Il sito, affiliato al governo tibetano in esilio, Phayul.com pubblica la foto e i dettagli di una ragazza che si dice morta durante le proteste in Sichuan il 16 Marzo.

Per quanto sarebbe auspicabile che infine si riesca a capire quali siano le notizie reali e quali invece di conseguenza, disinformazione propagandistica, si potrebbe cercare di discutere in ogni caso sulla appropriatezza del termine repressione, ampiamente utilizzato dalla stampa occidentale in riferimento ai fatti in Tibet, senza peraltro avere a disposizione qualche evidenza di quanto dichiarato.
Quando ci si riferisce ai disordini scoppiati a Los Angeles nel '92, raramente si usa il termine "repressione":
Una ricerca su google dei termini "los Angeles";repressione 1992 porta a 7.780 risultati, molti dei quali non usano la parola repressione in merito alla risposta del governo U.S.A. alla rivolta, mentre se al posto di "los angeles" si digita Lhasa e al posto di 1992 si digita 2008 appaiono 65.100 risultati. E' utile far notare che a Los Angeles sono morte circa 53 persone, di cui almeno 10 uccise da forze del governo U.S.A., che ha anche provveduto all'arresto di diecimila persone e ha inviato carri armati M1 Abrams e veicoli di trasporto truppe.

Il post di Cavalera e, per esempio, questo post di Richard Spencer (corrispondente da Pechino del Daily Telegraph), dimostrano che la stampa sta incominciando a chiedersi il senso di quanto accaduto, ed a soppesarne i risvolti positivi e negativi. Sisci oltre a questo comincia a chiarire i dettagli politici che stanno al centro delle vicende.

A mio parere il supporto della stampa e dei governi occidentali dato agli organizzatori delle proteste hanno contribuito a rafforzare la posizione dei movimenti indipendentisti all'interno della comunità dei tibetani in esilio a scapito della "via di mezzo", ma soprattutto a scapito di chi auspicava in un dialogo tra Dalai Lama e PCC, per trovare una soluzione pacifica ai problemi del Tibet.

UPDATE 29/04/2008:

Ad oggi non risulta accessibile il sito Alternative-tibetaine.org, che contiene importanti documenti sul movimento indipendentista tibetano.
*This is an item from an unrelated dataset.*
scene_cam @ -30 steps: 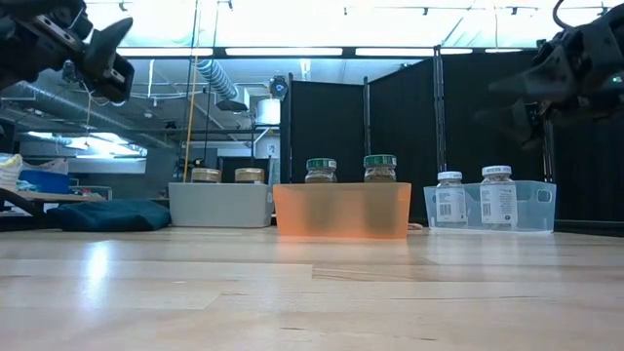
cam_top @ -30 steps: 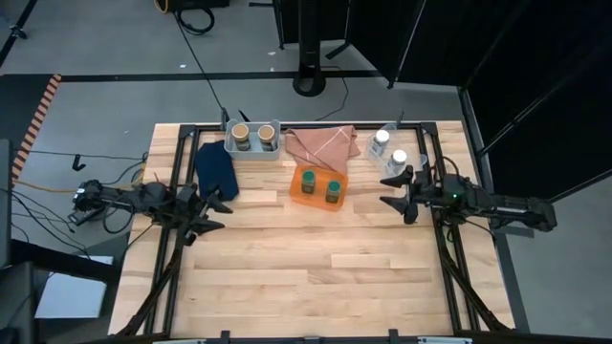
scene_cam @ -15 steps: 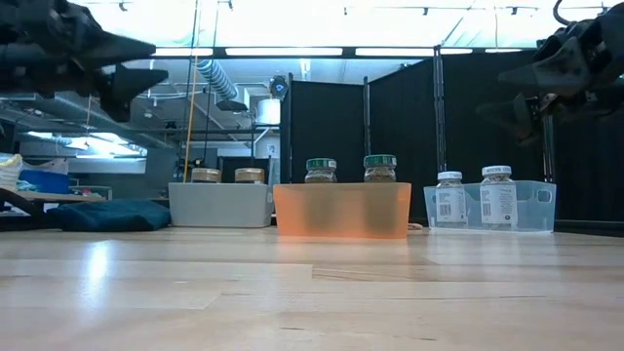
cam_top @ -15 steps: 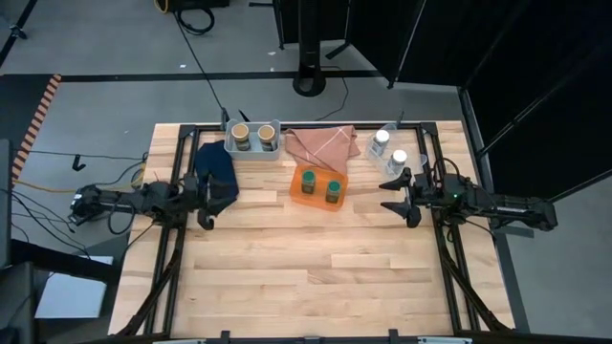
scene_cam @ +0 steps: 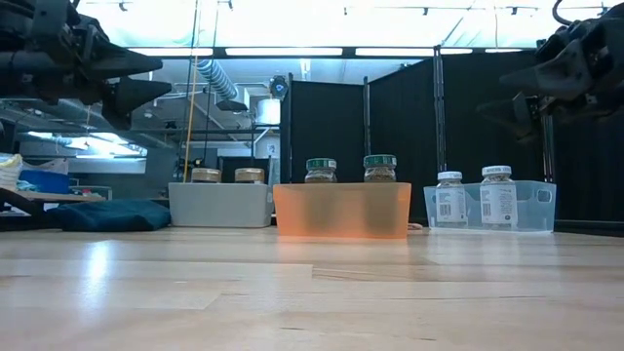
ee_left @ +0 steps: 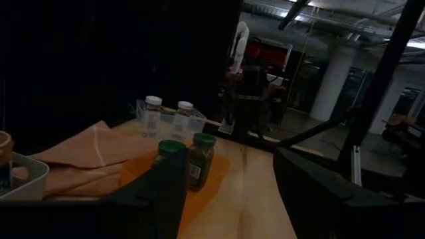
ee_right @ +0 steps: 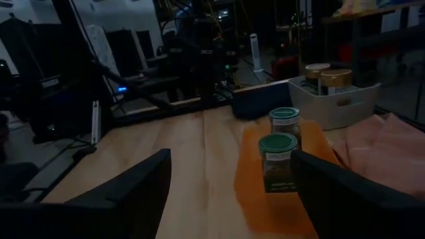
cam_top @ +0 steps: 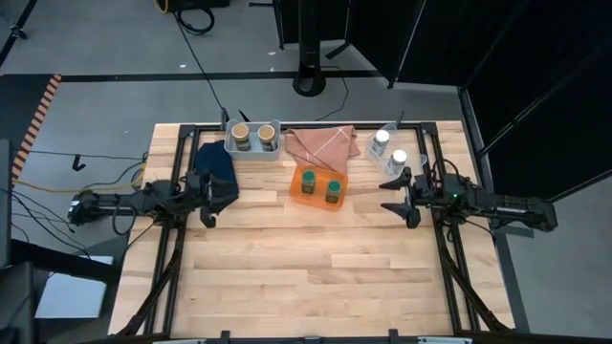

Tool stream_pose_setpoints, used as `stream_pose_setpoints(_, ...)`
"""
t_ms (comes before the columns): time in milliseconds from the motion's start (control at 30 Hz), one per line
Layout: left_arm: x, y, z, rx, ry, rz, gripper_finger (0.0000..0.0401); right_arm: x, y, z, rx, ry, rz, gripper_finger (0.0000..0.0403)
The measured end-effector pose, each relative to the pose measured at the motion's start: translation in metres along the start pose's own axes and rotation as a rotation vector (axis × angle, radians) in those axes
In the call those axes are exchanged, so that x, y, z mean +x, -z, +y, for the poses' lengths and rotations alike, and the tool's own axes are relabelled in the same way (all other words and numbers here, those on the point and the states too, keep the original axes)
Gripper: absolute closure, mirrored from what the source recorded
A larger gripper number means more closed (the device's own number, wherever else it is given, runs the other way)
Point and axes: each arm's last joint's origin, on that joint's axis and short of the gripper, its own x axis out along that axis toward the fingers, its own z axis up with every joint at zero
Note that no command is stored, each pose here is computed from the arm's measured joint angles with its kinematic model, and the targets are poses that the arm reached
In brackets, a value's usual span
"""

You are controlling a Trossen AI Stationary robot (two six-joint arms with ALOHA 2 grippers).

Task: Sort spices by type
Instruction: Return to Home Position

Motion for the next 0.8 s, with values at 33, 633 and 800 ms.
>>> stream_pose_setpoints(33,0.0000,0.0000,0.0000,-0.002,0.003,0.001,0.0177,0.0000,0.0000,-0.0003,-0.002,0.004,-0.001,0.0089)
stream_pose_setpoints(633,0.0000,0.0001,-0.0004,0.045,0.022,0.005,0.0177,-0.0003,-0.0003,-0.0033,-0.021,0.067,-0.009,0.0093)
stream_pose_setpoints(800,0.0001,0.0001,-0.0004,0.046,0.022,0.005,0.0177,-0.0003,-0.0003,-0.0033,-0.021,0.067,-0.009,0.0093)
Questo mio commento contiene varie citazioni e link a tale sito. Per chi sia interessato è ancora possibile recuperare tali documenti tramite la Google Cache. Lo stesso discorso vale per l'intervista a Tenzin Tsundue pubblicata da Combat Law (Vol 6 Issue 5 September - October 2007 ), recuperabile all'indirizzo http://209.85.129.104/search?q=cache:EFdR4TOj8b8J:www.combatlaw.org/information.php%3Fissue_id%3D36%26article_id%3D1015+%22combat+law%22+%22Tenzin+Tsundue%22&hl=it&ct=clnk&cd=1&gl=it
Non sono ancora a conoscenza dei motivi per cui tali siti siano attualmente indisponibili.